ところが、イカのようにポピュラーな海産物やったら、この仕事に従事する人の人数がべらぼうに多い。。。。8万円のコストをかけて、6万の水揚げ・・・なんていう、割に合わない仕事を、嫌々でも続けなくてはならない・・・。これが今回の一斉「イカストライキ」になったのやろう。。。
少し、キツイ事を言うと、ちょっと、この人らは、甘えたはる・・・のやないかね。。。自分らの仕事の意義を認めて欲しいという気持ちは分かるけど、その製品の価値を消費者が認めてもらわないと、いけないのが漁業。。。他の多くの生産者からしたら、何でイカだけ、助けてやらなあかん・・・という筋の通った理由がない。。。日本は社会主義国やないのやから、イカの値段が上がらないツケを国民の税金に訴えられても困る・・・というのが正直なところやろうね。。。

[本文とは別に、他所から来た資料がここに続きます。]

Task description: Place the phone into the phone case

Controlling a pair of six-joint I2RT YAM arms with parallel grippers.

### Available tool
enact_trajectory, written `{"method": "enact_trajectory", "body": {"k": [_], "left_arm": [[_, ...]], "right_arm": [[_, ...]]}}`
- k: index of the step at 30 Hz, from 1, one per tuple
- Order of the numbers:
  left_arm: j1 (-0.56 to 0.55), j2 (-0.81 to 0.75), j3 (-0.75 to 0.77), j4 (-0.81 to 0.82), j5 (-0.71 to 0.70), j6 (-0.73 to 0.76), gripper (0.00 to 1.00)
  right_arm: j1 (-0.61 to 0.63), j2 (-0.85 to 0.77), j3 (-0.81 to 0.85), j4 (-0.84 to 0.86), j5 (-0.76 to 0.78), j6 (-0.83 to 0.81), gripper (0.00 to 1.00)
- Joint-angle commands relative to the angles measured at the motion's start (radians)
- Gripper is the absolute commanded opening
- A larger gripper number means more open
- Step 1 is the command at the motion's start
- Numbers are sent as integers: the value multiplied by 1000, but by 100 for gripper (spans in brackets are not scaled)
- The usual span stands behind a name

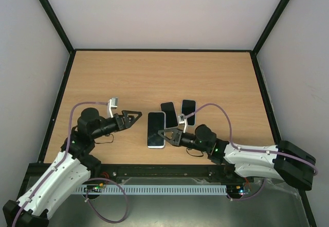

イカ釣りに必要な電球をもっと省エネなものにするとか、A重油をあまり使わなくても良いようなエコなものに動力を変えるとか、そんな努力はやっぱりやらんとね。。。収穫効率の良い大規模な船で、10隻分、まとめて獲る・・とか、何らかの工夫が必要やろう。。。
文句ばっかり言う人っていうのは、自分は何も努力しないで、儲からなくなった。しんどくなった・・・と訴えるものなんやね。。。違うやろう。。。イカの値段が安いのやったら、その値段でも採算が合うような漁法を開発するとか、それでも合わないのやったら、その仕事から勇気のある撤退して、他の仕事を探すべきなんやね。。それを、日本の漁業を守れ。。。政府は補助金を出せ・・・って言うだけじゃ、日本人全部が親方日の丸的な発想の人ばかりになってしまうやんか。。。
とはいえ、石油関係価格の値上がりは、どう考えても異常な水準になっとる。。。過去20年間、物価上昇とか、インフレなんかという言葉に無縁だった日本からしたら、有る意味平和ボケしていて、世界的なインフレの嵐が、日本にもどんどんやって来ていることに気付くのが遅れすぎている。。。これだけ第二第三の石油パニックが、もう既にやってきているのに、政府は何にも、表だった対策をやらない。。。これも、大問題やね。。。
福田さんなんか、ほんま、人ごとのような何でも言う。。。違うやろう・・・。我々のことやで。。。それを決断しなあかんのと、そのケツを拭かないとあかんのは、アンタなんやで。。。って、あの人にトコトン判って貰わんとあかんで。。。
漁業者を守る・・っていう政策をするなら、漁船の省エネ改修や乗り換えに補助するとか、比較的価格が安定していると言われる液化天然ガス・SNGで動く漁船の開発をするとか、やれることはいろいろあるやろう。。ガソリン価格の狂乱的な値上げを阻止するために、価格の安定している国策油田からの備蓄量を増やして、石油の市場価格の安定のために乗り出すとか、産油国に相場を冷やすための増産をお願いするとか、やれることはいっぱいあると思うのやけれどね。。。